(Beginning of STORED DATA)

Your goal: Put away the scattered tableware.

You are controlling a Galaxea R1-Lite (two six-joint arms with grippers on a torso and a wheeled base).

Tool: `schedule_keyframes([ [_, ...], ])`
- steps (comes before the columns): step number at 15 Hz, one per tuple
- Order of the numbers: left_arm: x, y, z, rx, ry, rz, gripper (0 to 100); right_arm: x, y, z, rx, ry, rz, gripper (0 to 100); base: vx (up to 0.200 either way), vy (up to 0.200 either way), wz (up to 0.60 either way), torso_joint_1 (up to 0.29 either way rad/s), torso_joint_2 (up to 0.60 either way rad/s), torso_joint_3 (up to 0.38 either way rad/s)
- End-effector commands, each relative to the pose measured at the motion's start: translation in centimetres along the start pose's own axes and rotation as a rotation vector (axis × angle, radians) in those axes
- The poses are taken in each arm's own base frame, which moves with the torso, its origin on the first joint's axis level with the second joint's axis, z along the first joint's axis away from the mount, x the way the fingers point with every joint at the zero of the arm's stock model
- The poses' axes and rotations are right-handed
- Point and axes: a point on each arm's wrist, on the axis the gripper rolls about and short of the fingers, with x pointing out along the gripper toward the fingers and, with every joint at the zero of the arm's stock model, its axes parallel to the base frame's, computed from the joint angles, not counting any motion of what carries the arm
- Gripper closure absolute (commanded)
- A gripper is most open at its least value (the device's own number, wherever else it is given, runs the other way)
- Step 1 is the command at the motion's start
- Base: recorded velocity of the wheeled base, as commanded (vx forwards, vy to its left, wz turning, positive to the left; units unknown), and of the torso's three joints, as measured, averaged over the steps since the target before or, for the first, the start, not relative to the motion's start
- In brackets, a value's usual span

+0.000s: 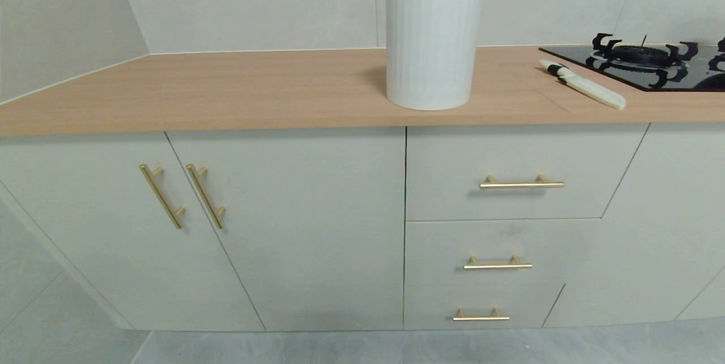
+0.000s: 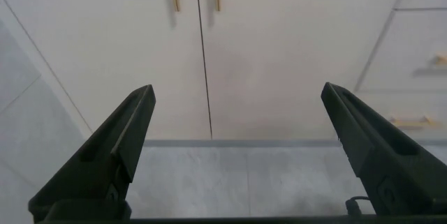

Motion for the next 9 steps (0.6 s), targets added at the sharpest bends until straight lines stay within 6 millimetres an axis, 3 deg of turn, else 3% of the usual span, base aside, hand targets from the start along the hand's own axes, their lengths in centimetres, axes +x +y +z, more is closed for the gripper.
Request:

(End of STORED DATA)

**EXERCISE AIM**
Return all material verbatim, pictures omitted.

**OUTPUT**
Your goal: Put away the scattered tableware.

You are controlling a Galaxea R1-Lite (two six-joint arms with grippers on a torso and a wheeled base).

Tool: `schedule_keyframes([ [_, ...], ])`
- steps (comes before the columns): step number at 15 Hz, one per tuple
- Order of the numbers: left_arm: x, y, z, rx, ry, rz, gripper (0 to 100); right_arm: x, y, z, rx, ry, rz, gripper (0 to 100); base: vx (up to 0.200 either way), vy (up to 0.200 either way), wz (up to 0.60 either way), torso_joint_1 (up to 0.29 either way rad/s), torso_joint_2 (up to 0.60 either way rad/s), torso_joint_3 (up to 0.38 either way rad/s)
- End-effector commands, each relative to the pose measured at the motion's start: translation in centimetres along the start pose's own axes and rotation as a rotation vector (axis × angle, radians) in those axes
- The poses are taken in each arm's own base frame, which moves with the torso, its origin on the first joint's axis level with the second joint's axis, z along the first joint's axis away from the mount, x the way the fingers point with every joint at the zero of the arm's stock model
- The poses' axes and rotations are right-handed
- Point and axes: a point on each arm's wrist, on the axis the gripper rolls about and short of the fingers, with x pointing out along the gripper toward the fingers and, with every joint at the zero of the arm's stock model, its axes parallel to the base frame's, computed from the joint angles, not counting any motion of what carries the arm
- Gripper closure absolute (commanded)
- A gripper is most open at its least value (the device's own number, wherever else it is given, runs the other way)
- Step 1 is the command at the motion's start
- Base: recorded velocity of the wheeled base, as commanded (vx forwards, vy to its left, wz turning, positive to the left; units unknown), and of the torso's three joints, as measured, averaged over the steps since the target before or, for the first, the start, not relative to the motion's start
- In brackets, a value's usual span

+0.000s: 
+0.000s: 

Motion for the next 9 steps (0.6 s), targets added at the sharpest bends until straight lines stay within 6 millimetres an axis, 3 deg of turn, else 3% of the usual span, base aside, hand targets from the start along the hand's own axes, their lengths in centimetres, axes +x +y +z, more is closed for the gripper.
Request:

Nothing more remains for this exercise.